• **EXERCISE DIRECTIONS**
A full and exact copy of the listing that follows is needed.

• **RECORD SET**
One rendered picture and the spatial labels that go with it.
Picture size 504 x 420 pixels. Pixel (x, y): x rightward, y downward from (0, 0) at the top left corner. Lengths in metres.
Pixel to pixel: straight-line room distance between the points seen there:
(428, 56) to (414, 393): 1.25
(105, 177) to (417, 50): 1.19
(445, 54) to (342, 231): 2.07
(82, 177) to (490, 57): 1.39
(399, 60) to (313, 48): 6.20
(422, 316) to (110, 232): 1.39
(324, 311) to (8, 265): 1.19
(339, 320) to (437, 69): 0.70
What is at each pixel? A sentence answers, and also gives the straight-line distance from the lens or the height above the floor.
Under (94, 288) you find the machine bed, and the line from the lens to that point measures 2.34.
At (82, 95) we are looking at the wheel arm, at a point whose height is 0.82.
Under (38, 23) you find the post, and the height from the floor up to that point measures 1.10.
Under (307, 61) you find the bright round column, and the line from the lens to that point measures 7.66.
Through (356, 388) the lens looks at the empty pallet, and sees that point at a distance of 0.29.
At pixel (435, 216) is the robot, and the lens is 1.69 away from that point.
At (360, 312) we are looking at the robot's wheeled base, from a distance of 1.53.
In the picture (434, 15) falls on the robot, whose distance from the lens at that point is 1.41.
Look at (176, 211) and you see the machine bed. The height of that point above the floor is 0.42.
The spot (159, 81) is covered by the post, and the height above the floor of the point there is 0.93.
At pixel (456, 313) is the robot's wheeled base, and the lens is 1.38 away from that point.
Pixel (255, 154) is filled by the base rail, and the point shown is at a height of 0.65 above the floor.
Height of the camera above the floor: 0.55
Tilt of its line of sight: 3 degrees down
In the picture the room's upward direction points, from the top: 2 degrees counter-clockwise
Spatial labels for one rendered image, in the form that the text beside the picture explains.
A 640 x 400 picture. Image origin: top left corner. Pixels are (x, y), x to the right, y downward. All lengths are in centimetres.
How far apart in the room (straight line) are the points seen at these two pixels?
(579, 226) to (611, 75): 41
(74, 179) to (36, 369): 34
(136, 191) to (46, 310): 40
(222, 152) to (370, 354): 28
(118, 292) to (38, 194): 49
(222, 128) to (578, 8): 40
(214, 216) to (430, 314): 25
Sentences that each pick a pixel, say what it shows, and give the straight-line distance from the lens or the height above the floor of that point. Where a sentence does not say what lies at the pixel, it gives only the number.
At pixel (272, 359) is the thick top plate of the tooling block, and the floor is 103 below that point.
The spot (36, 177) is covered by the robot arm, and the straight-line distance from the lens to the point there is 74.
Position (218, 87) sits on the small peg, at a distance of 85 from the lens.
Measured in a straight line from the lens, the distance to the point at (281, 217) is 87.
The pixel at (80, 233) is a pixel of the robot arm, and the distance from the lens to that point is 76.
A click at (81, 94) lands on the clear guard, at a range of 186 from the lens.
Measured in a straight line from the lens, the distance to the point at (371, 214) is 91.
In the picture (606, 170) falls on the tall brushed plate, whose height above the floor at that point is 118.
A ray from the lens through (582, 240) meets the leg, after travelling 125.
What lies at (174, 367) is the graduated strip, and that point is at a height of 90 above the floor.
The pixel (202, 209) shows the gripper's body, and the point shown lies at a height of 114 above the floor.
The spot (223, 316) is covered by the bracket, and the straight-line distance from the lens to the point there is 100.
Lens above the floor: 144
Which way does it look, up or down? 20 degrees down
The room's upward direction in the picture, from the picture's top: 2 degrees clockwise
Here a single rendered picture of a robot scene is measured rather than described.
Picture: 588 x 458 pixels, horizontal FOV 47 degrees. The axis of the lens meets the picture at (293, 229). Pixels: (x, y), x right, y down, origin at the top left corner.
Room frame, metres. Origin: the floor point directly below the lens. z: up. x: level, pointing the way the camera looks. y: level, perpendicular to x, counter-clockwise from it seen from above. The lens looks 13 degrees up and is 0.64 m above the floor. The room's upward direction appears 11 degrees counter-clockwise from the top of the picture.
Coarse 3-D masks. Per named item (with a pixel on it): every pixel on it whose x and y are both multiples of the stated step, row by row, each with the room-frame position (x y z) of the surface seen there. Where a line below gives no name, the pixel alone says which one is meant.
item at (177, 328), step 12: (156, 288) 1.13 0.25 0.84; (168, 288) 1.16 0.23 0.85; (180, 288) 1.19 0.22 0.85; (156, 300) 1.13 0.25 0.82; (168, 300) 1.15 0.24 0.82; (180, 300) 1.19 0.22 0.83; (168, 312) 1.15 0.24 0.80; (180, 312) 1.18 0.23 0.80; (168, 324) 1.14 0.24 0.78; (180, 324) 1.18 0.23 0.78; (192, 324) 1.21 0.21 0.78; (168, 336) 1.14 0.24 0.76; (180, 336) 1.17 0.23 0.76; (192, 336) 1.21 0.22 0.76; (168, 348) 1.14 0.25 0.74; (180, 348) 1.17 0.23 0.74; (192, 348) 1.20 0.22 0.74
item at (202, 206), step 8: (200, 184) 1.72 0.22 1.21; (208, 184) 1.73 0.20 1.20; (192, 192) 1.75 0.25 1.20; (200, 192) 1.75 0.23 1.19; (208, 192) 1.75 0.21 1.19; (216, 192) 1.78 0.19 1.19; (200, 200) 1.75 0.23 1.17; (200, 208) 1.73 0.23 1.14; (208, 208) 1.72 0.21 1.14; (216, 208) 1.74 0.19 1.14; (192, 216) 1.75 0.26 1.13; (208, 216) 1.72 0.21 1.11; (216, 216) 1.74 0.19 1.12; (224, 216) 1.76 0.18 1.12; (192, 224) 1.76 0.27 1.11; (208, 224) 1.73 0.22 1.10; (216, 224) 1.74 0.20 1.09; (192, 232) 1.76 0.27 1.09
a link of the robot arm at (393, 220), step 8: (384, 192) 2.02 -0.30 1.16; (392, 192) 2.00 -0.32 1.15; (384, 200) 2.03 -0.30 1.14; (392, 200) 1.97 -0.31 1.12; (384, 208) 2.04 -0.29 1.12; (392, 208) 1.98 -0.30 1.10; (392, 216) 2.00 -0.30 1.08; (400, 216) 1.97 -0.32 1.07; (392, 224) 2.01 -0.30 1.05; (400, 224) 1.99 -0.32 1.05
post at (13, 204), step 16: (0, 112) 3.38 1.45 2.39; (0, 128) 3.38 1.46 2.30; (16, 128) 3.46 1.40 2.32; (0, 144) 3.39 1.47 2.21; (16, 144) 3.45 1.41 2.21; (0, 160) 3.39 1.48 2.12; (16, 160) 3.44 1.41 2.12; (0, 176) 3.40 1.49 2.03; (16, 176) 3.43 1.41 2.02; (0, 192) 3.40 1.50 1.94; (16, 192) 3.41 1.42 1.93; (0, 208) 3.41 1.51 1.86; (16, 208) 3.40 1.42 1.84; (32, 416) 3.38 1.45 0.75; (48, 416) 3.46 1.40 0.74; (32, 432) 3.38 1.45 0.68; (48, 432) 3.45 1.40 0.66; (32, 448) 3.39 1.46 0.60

• **EXERCISE RESPONSE**
One rendered picture and the spatial labels that go with it.
Picture size 504 x 420 pixels. Pixel (x, y): x rightward, y downward from (0, 0) at the top left corner. Lengths in metres.
Pixel to pixel: straight-line room distance between the points seen there:
(428, 56) to (414, 393): 1.25
(105, 177) to (417, 50): 1.19
(445, 54) to (342, 231): 2.07
(82, 177) to (490, 57): 1.39
(399, 60) to (313, 48): 6.20
(422, 316) to (110, 232): 1.39
(324, 311) to (8, 265): 1.19
(339, 320) to (437, 69): 0.70
What is at each pixel? A sentence answers, and also gives the straight-line distance from the lens or the height above the floor.
Under (94, 288) you find the machine bed, and the line from the lens to that point measures 2.34.
At (82, 95) we are looking at the wheel arm, at a point whose height is 0.82.
Under (38, 23) you find the post, and the height from the floor up to that point measures 1.10.
Under (307, 61) you find the bright round column, and the line from the lens to that point measures 7.66.
Through (356, 388) the lens looks at the empty pallet, and sees that point at a distance of 0.29.
At pixel (435, 216) is the robot, and the lens is 1.69 away from that point.
At (360, 312) we are looking at the robot's wheeled base, from a distance of 1.53.
In the picture (434, 15) falls on the robot, whose distance from the lens at that point is 1.41.
Look at (176, 211) and you see the machine bed. The height of that point above the floor is 0.42.
The spot (159, 81) is covered by the post, and the height above the floor of the point there is 0.93.
At pixel (456, 313) is the robot's wheeled base, and the lens is 1.38 away from that point.
Pixel (255, 154) is filled by the base rail, and the point shown is at a height of 0.65 above the floor.
Height of the camera above the floor: 0.55
Tilt of its line of sight: 3 degrees down
In the picture the room's upward direction points, from the top: 2 degrees counter-clockwise
Spatial labels for one rendered image, in the form that the text beside the picture explains.
A 640 x 400 picture. Image origin: top left corner. Pixels are (x, y), x to the right, y downward. All lengths are in centimetres.
How far apart in the room (straight line) are the points seen at these two pixels?
(579, 226) to (611, 75): 41
(74, 179) to (36, 369): 34
(136, 191) to (46, 310): 40
(222, 152) to (370, 354): 28
(118, 292) to (38, 194): 49
(222, 128) to (578, 8): 40
(214, 216) to (430, 314): 25
Sentences that each pick a pixel, say what it shows, and give the straight-line distance from the lens or the height above the floor of that point. Where a sentence does not say what lies at the pixel, it gives only the number.
At pixel (272, 359) is the thick top plate of the tooling block, and the floor is 103 below that point.
The spot (36, 177) is covered by the robot arm, and the straight-line distance from the lens to the point there is 74.
Position (218, 87) sits on the small peg, at a distance of 85 from the lens.
Measured in a straight line from the lens, the distance to the point at (281, 217) is 87.
The pixel at (80, 233) is a pixel of the robot arm, and the distance from the lens to that point is 76.
A click at (81, 94) lands on the clear guard, at a range of 186 from the lens.
Measured in a straight line from the lens, the distance to the point at (371, 214) is 91.
In the picture (606, 170) falls on the tall brushed plate, whose height above the floor at that point is 118.
A ray from the lens through (582, 240) meets the leg, after travelling 125.
What lies at (174, 367) is the graduated strip, and that point is at a height of 90 above the floor.
The pixel (202, 209) shows the gripper's body, and the point shown lies at a height of 114 above the floor.
The spot (223, 316) is covered by the bracket, and the straight-line distance from the lens to the point there is 100.
Lens above the floor: 144
Which way does it look, up or down? 20 degrees down
The room's upward direction in the picture, from the picture's top: 2 degrees clockwise
Here a single rendered picture of a robot scene is measured rather than described.
Picture: 588 x 458 pixels, horizontal FOV 47 degrees. The axis of the lens meets the picture at (293, 229). Pixels: (x, y), x right, y down, origin at the top left corner.
Room frame, metres. Origin: the floor point directly below the lens. z: up. x: level, pointing the way the camera looks. y: level, perpendicular to x, counter-clockwise from it seen from above. The lens looks 13 degrees up and is 0.64 m above the floor. The room's upward direction appears 11 degrees counter-clockwise from the top of the picture.
Coarse 3-D masks. Per named item (with a pixel on it): every pixel on it whose x and y are both multiples of the stated step, row by row, each with the room-frame position (x y z) of the surface seen there. Where a line below gives no name, the pixel alone says which one is meant.
item at (177, 328), step 12: (156, 288) 1.13 0.25 0.84; (168, 288) 1.16 0.23 0.85; (180, 288) 1.19 0.22 0.85; (156, 300) 1.13 0.25 0.82; (168, 300) 1.15 0.24 0.82; (180, 300) 1.19 0.22 0.83; (168, 312) 1.15 0.24 0.80; (180, 312) 1.18 0.23 0.80; (168, 324) 1.14 0.24 0.78; (180, 324) 1.18 0.23 0.78; (192, 324) 1.21 0.21 0.78; (168, 336) 1.14 0.24 0.76; (180, 336) 1.17 0.23 0.76; (192, 336) 1.21 0.22 0.76; (168, 348) 1.14 0.25 0.74; (180, 348) 1.17 0.23 0.74; (192, 348) 1.20 0.22 0.74
item at (202, 206), step 8: (200, 184) 1.72 0.22 1.21; (208, 184) 1.73 0.20 1.20; (192, 192) 1.75 0.25 1.20; (200, 192) 1.75 0.23 1.19; (208, 192) 1.75 0.21 1.19; (216, 192) 1.78 0.19 1.19; (200, 200) 1.75 0.23 1.17; (200, 208) 1.73 0.23 1.14; (208, 208) 1.72 0.21 1.14; (216, 208) 1.74 0.19 1.14; (192, 216) 1.75 0.26 1.13; (208, 216) 1.72 0.21 1.11; (216, 216) 1.74 0.19 1.12; (224, 216) 1.76 0.18 1.12; (192, 224) 1.76 0.27 1.11; (208, 224) 1.73 0.22 1.10; (216, 224) 1.74 0.20 1.09; (192, 232) 1.76 0.27 1.09
a link of the robot arm at (393, 220), step 8: (384, 192) 2.02 -0.30 1.16; (392, 192) 2.00 -0.32 1.15; (384, 200) 2.03 -0.30 1.14; (392, 200) 1.97 -0.31 1.12; (384, 208) 2.04 -0.29 1.12; (392, 208) 1.98 -0.30 1.10; (392, 216) 2.00 -0.30 1.08; (400, 216) 1.97 -0.32 1.07; (392, 224) 2.01 -0.30 1.05; (400, 224) 1.99 -0.32 1.05
post at (13, 204), step 16: (0, 112) 3.38 1.45 2.39; (0, 128) 3.38 1.46 2.30; (16, 128) 3.46 1.40 2.32; (0, 144) 3.39 1.47 2.21; (16, 144) 3.45 1.41 2.21; (0, 160) 3.39 1.48 2.12; (16, 160) 3.44 1.41 2.12; (0, 176) 3.40 1.49 2.03; (16, 176) 3.43 1.41 2.02; (0, 192) 3.40 1.50 1.94; (16, 192) 3.41 1.42 1.93; (0, 208) 3.41 1.51 1.86; (16, 208) 3.40 1.42 1.84; (32, 416) 3.38 1.45 0.75; (48, 416) 3.46 1.40 0.74; (32, 432) 3.38 1.45 0.68; (48, 432) 3.45 1.40 0.66; (32, 448) 3.39 1.46 0.60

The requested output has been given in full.